Report every line in the records below that holds the word "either".

Records from a collection
────
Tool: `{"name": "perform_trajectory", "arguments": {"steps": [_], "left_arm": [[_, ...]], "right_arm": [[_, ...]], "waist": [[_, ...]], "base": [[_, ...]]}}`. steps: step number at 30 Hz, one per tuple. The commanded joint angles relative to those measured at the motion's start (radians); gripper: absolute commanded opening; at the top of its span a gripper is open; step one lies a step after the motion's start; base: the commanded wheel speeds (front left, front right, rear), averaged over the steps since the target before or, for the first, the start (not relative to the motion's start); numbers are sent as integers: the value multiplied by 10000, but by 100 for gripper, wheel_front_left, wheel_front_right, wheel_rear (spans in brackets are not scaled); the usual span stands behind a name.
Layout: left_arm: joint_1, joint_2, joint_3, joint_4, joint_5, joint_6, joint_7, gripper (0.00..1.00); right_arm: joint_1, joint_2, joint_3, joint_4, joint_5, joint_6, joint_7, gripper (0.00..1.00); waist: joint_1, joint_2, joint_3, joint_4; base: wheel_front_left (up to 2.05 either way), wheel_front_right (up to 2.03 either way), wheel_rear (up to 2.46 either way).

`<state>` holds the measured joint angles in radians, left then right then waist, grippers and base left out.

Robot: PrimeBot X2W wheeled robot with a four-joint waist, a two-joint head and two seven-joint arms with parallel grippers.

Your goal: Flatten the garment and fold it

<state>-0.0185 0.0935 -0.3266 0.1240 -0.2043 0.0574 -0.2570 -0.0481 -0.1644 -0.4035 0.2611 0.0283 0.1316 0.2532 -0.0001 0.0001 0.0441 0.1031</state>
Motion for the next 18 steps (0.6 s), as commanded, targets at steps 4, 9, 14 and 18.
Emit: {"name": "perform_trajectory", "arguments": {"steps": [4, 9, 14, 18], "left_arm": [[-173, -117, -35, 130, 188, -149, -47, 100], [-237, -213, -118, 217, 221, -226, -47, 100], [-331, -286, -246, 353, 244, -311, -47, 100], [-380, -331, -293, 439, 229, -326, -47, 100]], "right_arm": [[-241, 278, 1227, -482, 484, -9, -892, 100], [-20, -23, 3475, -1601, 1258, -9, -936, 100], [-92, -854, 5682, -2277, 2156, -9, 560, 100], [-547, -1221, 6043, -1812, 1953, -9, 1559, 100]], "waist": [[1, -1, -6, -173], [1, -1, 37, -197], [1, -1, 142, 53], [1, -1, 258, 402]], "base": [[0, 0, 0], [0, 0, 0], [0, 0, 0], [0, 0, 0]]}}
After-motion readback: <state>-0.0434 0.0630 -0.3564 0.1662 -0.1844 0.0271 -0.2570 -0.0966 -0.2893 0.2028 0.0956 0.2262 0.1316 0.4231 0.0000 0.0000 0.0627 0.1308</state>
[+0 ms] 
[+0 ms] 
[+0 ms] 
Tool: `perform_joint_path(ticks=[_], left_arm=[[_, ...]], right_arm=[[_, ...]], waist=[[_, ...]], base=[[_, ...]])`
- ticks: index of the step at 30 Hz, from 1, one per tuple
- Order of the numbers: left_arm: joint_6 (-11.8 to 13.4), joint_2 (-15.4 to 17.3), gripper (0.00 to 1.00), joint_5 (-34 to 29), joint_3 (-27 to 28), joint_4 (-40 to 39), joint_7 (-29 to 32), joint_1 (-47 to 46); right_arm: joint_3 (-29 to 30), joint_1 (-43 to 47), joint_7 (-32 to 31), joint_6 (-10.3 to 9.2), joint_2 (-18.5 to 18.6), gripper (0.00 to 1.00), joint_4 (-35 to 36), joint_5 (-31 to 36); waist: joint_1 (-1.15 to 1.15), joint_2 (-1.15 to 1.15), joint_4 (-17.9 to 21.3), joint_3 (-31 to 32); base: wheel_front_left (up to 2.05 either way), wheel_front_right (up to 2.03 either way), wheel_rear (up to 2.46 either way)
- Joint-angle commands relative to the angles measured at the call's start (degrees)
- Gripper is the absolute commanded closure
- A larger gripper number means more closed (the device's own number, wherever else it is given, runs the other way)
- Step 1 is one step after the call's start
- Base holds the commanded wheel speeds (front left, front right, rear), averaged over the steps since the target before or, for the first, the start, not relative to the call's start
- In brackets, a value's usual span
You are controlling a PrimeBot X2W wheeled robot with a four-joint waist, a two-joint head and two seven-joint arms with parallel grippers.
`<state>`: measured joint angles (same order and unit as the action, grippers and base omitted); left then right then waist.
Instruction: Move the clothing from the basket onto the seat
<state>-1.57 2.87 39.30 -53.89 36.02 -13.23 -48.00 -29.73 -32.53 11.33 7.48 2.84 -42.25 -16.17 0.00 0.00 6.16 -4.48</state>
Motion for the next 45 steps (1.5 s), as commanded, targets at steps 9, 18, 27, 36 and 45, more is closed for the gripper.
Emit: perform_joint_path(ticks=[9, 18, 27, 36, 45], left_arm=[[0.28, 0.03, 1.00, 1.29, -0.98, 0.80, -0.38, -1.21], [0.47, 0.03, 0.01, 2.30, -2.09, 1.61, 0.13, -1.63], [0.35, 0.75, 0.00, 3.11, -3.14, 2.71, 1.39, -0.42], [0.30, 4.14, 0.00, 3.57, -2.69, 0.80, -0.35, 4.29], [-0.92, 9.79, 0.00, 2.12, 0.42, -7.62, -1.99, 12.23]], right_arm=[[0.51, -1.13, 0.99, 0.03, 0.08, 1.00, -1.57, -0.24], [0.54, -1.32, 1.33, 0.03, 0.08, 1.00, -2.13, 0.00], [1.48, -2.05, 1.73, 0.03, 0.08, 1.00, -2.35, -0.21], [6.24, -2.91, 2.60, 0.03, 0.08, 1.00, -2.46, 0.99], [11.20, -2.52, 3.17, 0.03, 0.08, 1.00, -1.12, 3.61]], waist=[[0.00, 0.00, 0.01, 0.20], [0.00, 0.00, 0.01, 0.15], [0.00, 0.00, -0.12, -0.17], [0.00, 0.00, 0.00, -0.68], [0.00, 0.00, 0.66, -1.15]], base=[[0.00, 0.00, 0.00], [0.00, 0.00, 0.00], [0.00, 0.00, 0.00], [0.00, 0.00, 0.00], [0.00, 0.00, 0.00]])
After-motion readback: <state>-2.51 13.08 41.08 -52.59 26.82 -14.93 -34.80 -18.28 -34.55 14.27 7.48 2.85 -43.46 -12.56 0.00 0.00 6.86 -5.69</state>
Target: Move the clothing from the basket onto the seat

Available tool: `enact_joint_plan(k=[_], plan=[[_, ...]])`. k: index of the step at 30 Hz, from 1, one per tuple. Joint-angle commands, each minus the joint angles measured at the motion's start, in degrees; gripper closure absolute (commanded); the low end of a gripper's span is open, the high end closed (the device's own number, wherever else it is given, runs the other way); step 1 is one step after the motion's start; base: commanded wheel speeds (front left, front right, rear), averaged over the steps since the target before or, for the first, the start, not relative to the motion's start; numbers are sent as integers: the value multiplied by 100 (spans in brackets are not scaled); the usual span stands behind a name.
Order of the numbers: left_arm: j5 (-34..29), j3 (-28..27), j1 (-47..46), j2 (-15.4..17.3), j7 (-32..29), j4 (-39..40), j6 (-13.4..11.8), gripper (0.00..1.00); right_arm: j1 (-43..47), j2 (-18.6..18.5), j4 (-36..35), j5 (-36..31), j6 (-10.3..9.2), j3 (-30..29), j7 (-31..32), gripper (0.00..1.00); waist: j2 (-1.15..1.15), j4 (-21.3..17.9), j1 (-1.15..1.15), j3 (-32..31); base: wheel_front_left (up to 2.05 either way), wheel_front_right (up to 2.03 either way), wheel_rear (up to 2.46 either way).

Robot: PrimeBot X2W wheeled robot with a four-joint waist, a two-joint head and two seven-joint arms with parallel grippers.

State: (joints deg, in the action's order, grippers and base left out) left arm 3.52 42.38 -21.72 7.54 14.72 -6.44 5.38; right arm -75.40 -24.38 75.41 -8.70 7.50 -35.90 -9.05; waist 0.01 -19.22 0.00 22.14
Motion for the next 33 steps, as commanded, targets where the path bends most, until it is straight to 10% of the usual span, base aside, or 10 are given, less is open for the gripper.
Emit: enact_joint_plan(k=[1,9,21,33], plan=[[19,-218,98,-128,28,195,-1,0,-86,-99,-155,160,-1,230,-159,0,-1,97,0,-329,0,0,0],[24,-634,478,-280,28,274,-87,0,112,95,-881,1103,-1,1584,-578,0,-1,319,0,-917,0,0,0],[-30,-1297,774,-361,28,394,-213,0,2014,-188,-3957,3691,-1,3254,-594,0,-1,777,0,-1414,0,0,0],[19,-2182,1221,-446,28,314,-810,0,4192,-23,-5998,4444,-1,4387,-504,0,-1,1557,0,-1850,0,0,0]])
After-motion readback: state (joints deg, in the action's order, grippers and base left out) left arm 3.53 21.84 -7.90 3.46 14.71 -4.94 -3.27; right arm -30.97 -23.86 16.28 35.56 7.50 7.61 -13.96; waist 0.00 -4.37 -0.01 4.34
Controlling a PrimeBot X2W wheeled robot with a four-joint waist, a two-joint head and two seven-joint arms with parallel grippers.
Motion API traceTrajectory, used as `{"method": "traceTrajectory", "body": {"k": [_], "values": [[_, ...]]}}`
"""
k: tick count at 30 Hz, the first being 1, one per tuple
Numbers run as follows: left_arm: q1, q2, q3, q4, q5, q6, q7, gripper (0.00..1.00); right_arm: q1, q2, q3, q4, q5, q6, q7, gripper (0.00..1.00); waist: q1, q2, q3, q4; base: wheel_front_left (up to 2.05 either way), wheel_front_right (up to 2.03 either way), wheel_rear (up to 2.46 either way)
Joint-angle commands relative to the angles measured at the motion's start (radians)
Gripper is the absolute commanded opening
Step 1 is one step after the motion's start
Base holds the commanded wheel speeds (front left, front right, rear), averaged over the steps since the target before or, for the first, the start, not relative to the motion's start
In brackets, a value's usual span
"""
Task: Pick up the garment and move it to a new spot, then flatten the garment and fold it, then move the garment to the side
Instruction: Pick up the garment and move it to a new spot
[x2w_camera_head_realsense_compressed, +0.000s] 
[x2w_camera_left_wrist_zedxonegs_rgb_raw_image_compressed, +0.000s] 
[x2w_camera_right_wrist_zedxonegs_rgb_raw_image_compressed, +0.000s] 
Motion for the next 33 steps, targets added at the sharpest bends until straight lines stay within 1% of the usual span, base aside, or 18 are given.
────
### Response to the task
Layout: left_arm: joint_1, joint_2, joint_3, joint_4, joint_5, joint_6, joint_7, gripper (0.00..1.00); right_arm: joint_1, joint_2, joint_3, joint_4, joint_5, joint_6, joint_7, gripper (0.00..1.00); waist: joint_1, joint_2, joint_3, joint_4; base: wheel_front_left (up to 2.05 either way), wheel_front_right (up to 2.03 either way), wheel_rear (up to 2.46 either way).
- Order of the numbers: left_arm: joint_6 (-11.8 to 13.4), joint_2 (-15.4 to 17.3), gripper (0.00 to 1.00), joint_5 (-34 to 29), joint_3 (-27 to 28), joint_4 (-40 to 39), joint_7 (-29 to 32), joint_1 (-47 to 46); right_arm: joint_3 (-29 to 30), joint_1 (-43 to 47), joint_7 (-32 to 31), joint_6 (-10.3 to 9.2), joint_2 (-18.5 to 18.6), gripper (0.00 to 1.00), joint_4 (-35 to 36), joint_5 (-31 to 36); waist: joint_1 (-1.15 to 1.15), joint_2 (-1.15 to 1.15), joint_4 (-17.9 to 21.3), joint_3 (-31 to 32); base: wheel_front_left (up to 2.05 either way), wheel_front_right (up to 2.03 either way), wheel_rear (up to 2.46 either way)
Order of the numbers: left_arm: j5 (-34..29), j3 (-28..27), j1 (-47..46), j2 (-15.4..17.3), j7 (-32..29), j4 (-39..40), j6 (-13.4..11.8), gripper (0.00..1.00); right_arm: j1 (-43..47), j2 (-18.6..18.5), j4 (-36..35), j5 (-36..31), j6 (-10.3..9.2), j3 (-30..29), j7 (-31..32), gripper (0.00..1.00); waist: j2 (-1.15..1.15), j4 (-21.3..17.9), j1 (-1.15..1.15), j3 (-32..31); base: wheel_front_left (up to 2.05 either way), wheel_front_right (up to 2.03 either way), wheel_rear (up to 2.46 either way).
Numbers run as follows: left_arm: q1, q2, q3, q4, q5, q6, q7, gripper (0.00..1.00); right_arm: q1, q2, q3, q4, q5, q6, q7, gripper (0.00..1.00); waist: q1, q2, q3, q4; base: wheel_front_left (up to 2.05 either way), wheel_front_right (up to 2.03 either way), wheel_rear (up to 2.46 either way)

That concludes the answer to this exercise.